Queremos encontrar una solución para el presupuesto de 2026 antes de que finalice enero, había prometido no hace mucho la Ministra francesa de Presupuesto, Amélie de Montchalin.
Esta promesa parece más bien una ilusión, dadas las considerables dificultades que enfrenta el Primer Ministro Sébastien Lecornu para redactar un proyecto de ley de finanzas que permita a París mantener su déficit público por debajo del 5 % este año.
Este es un objetivo que debe alcanzarse a toda costa, sobre todo porque, como bien lo expresó el gobernador del Banco de Francia, François Villeroy de Galhau, Francia no corre el riesgo de quiebra, sino de asfixiarse a varios niveles.

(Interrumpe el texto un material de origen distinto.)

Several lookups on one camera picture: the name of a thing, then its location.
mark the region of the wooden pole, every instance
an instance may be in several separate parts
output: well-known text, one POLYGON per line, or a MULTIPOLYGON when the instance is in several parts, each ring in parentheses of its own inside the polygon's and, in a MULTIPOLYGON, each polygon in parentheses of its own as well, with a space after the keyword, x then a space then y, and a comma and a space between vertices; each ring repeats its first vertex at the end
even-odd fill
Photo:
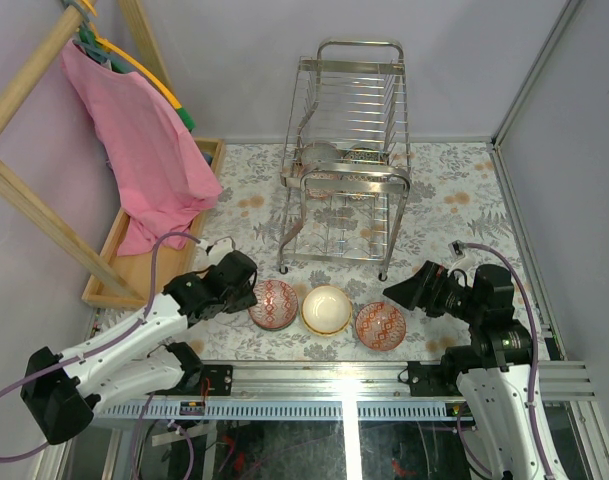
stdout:
POLYGON ((55 26, 0 95, 0 134, 40 81, 55 57, 82 23, 75 7, 67 7, 55 26))
POLYGON ((111 266, 89 247, 71 227, 33 193, 4 162, 0 160, 0 195, 26 215, 40 230, 84 265, 106 286, 121 295, 141 298, 111 266))
POLYGON ((148 68, 166 88, 175 93, 141 0, 118 0, 118 4, 142 56, 142 65, 148 68))

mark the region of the pink cloth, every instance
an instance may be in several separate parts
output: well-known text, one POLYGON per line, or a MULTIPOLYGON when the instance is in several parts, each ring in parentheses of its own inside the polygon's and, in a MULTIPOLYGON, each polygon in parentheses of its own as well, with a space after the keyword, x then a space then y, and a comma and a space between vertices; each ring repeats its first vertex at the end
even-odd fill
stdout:
POLYGON ((93 117, 131 216, 118 255, 150 251, 157 238, 187 231, 198 213, 215 206, 217 178, 173 107, 142 75, 111 72, 72 42, 62 50, 62 69, 93 117))

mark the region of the wall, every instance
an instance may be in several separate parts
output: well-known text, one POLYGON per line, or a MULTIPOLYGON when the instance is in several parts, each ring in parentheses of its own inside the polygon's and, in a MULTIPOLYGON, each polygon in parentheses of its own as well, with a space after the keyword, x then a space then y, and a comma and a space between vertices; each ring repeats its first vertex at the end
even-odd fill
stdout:
POLYGON ((609 429, 609 0, 585 2, 502 151, 564 344, 609 429))
MULTIPOLYGON (((113 0, 100 0, 102 31, 120 42, 113 0)), ((0 92, 62 7, 56 0, 0 1, 0 92)), ((56 62, 0 137, 0 158, 87 242, 103 244, 119 199, 92 123, 56 62)), ((0 389, 21 378, 29 355, 82 340, 92 310, 80 300, 87 272, 0 197, 0 389)), ((0 455, 43 437, 19 391, 0 404, 0 455)), ((0 478, 27 478, 31 461, 0 465, 0 478)))
POLYGON ((412 133, 490 137, 564 0, 145 0, 200 135, 284 141, 297 60, 326 37, 400 40, 412 133))

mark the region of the metal dish rack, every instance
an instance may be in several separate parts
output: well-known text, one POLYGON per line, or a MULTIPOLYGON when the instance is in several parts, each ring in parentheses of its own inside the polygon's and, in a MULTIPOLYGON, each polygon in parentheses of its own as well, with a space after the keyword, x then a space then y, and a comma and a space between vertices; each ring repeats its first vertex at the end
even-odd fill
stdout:
POLYGON ((282 158, 288 193, 281 273, 288 271, 287 260, 324 260, 376 264, 380 280, 386 279, 411 187, 406 100, 397 41, 331 38, 316 59, 300 59, 282 158), (373 54, 374 47, 378 54, 389 47, 397 55, 389 62, 329 60, 322 57, 329 46, 373 54), (306 148, 329 143, 339 155, 302 163, 306 148), (398 143, 404 153, 394 155, 398 143))

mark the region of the yellow bowl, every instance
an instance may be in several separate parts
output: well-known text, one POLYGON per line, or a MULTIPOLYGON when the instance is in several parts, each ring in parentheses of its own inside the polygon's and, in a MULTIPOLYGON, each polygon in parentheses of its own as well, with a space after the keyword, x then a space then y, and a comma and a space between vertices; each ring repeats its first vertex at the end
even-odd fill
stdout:
POLYGON ((316 335, 330 337, 351 324, 353 305, 339 288, 322 285, 306 296, 301 312, 306 328, 316 335))

Lo cierto es que cualquier esperanza de reducir el déficit presupuestario (que permitiría a París escapar de la zona de peligro) se desvanece con el tiempo, lo que agrava aún más lo que, a ojos de los mercados, es sin duda una mala cifra: no aprobar el presupuesto en un año no es un buen argumento, y menos aún si el presupuesto provisional se prolonga durante meses.

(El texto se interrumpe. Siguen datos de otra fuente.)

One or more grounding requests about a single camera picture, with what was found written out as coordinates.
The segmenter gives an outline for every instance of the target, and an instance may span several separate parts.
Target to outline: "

Sin embargo, hace pocas semanas la Comisión de Finanzas rechazó el proyecto de ley de presupuestos francés, lo que repercute ostensiblemente en el devenir de todo. Los eurodiputados rechazaron la sección de gastos en segunda lectura, al igual que el día anterior con la sección de ingresos.
Entre los grupos políticos, la Agrupación Nacional de Marine Le Pen, La Francia Insumisa de Jean-Luc Mélenchon, Los Verdes y Los Republicanos votaron en contra, mientras que los Socialistas, el Movimiento Democrático y el EPR (Renacimiento) se abstuvieron. Las consecuencias comienzan a ser visibles.

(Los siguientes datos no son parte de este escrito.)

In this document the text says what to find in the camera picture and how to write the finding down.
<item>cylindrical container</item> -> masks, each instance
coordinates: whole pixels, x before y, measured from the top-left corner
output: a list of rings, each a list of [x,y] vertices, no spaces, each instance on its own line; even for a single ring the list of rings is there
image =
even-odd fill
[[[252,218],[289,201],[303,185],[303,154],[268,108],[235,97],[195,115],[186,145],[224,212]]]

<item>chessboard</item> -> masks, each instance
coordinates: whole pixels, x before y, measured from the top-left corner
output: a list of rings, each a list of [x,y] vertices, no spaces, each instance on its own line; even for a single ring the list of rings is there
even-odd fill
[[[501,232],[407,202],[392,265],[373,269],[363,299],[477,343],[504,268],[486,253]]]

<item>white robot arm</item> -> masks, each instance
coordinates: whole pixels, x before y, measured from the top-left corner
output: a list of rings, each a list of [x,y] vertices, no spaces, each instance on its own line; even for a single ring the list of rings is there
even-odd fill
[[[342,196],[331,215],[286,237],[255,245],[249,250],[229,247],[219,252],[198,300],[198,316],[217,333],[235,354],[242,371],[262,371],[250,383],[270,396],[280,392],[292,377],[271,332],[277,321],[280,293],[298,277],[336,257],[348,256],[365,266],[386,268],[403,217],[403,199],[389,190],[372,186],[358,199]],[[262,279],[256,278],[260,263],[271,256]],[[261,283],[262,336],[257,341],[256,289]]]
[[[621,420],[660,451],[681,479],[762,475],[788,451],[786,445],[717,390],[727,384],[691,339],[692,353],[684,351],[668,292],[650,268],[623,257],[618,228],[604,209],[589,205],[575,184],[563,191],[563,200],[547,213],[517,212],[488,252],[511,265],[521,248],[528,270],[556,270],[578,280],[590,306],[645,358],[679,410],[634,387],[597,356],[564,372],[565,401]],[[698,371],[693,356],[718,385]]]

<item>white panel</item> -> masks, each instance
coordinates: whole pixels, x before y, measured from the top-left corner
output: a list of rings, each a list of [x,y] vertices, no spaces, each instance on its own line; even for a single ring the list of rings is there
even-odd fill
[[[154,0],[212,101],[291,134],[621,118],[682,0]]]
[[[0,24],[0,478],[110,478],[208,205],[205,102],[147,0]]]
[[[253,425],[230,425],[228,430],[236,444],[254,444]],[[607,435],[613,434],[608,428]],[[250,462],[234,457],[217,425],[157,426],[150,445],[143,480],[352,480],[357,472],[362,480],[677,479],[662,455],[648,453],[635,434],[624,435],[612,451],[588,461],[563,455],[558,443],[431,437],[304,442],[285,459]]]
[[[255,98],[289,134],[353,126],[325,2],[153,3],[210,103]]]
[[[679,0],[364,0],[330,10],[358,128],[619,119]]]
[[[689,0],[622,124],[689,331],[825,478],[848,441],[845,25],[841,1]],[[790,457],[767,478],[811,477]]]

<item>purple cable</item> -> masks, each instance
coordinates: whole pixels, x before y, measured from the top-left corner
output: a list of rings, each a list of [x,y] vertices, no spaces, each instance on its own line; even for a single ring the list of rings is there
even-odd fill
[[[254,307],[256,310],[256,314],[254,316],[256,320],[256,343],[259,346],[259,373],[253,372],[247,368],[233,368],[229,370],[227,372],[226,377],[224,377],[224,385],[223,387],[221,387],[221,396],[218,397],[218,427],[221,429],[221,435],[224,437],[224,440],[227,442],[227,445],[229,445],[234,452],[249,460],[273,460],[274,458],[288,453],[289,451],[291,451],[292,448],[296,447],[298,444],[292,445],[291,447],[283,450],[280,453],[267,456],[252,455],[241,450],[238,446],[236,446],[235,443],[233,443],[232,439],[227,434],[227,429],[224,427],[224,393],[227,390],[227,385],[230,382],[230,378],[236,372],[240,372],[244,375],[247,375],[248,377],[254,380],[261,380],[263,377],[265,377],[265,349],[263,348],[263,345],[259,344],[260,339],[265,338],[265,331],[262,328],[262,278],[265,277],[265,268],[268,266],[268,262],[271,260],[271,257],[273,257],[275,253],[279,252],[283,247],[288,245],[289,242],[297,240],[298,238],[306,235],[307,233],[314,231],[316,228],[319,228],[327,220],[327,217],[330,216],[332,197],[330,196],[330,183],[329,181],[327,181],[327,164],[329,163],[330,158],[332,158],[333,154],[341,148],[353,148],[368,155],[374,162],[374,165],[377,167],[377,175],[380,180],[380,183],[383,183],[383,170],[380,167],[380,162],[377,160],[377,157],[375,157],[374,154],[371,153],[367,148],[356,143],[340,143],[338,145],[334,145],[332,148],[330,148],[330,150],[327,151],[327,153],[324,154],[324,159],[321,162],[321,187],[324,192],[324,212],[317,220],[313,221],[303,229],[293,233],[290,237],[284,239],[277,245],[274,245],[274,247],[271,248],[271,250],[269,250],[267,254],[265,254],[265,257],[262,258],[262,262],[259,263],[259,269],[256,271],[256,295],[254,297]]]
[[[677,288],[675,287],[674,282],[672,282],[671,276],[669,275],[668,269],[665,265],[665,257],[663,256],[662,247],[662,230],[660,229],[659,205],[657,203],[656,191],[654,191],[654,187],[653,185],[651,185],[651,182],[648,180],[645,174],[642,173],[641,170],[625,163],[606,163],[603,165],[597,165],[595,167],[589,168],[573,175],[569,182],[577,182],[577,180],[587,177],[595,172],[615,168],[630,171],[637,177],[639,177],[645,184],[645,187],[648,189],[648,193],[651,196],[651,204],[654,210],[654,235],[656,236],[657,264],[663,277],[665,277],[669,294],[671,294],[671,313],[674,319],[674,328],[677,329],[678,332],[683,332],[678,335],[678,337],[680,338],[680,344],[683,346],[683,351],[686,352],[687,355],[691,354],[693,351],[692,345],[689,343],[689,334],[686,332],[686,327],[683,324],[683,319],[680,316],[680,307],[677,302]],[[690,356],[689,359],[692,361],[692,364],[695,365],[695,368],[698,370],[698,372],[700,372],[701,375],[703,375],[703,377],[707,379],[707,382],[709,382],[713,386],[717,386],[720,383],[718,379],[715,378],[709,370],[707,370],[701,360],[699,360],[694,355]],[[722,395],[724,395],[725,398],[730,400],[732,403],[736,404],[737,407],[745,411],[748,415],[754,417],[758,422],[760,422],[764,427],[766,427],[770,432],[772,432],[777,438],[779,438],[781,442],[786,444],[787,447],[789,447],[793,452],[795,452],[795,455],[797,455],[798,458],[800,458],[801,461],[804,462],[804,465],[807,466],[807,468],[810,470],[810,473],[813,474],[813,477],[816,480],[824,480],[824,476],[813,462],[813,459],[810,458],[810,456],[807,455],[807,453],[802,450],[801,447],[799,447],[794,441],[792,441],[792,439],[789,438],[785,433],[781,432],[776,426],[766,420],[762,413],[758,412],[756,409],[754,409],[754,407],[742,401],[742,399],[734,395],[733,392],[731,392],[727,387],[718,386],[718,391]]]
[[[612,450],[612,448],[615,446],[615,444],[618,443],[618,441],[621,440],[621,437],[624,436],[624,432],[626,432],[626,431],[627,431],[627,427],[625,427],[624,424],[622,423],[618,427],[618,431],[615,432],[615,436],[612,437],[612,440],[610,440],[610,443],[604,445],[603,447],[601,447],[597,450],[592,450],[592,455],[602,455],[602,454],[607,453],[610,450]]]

Por si fuera poco, Jean-Paul Lecornu, sucesor de François Bayrou y Michel Barnier (ambos destituidos), ha estado en el punto de mira desde que la Unión Europea aprobó el acuerdo comercial con Mercosur, un acuerdo profundamente impopular entre los agricultores franceses.
Esta semana, la Asamblea Nacional votará dos mociones de censura presentadas por la Agrupación Nacional y La Francia Insumisa, lo que ha indignado a Lecornu, quien amenaza con convocar elecciones anticipadas. Esto sería una pesadilla para Emmanuel Macron, quien tendría que enfrentarse a una ofensiva especulativa contra los mercados y a un nuevo parlamento donde la oposición podría verse fortalecida. Según informes, Lecornu está negociando un pacto de no censura con los socialistas para aprobar el presupuesto mediante el Artículo 49.
Actualmente, Francia es el verdadero enfermo de Europa después de Italia, habiendo superado con creces a París en términos de diferencial de rendimiento en comparación con la deuda pública alemana. Cada euro de deuda ahora cuesta a los ciudadanos franceses más intereses que a cualquier otro ciudadano europeo. Esto significa que el país liderado por el presidente Emmanuel Macron es considerado el menos fiable en los mercados internacionales entre los Estados miembros de la UE.
Apenas un mes después de estas votaciones, y el terremoto con epicentro en París, empieza a notarse en toda Francia donde comienza ya cuestionarse si este sistema de subvenciones terminará en una revolución cuando todas las prestaciones sociales se vean mermadas o directamente suprimidas.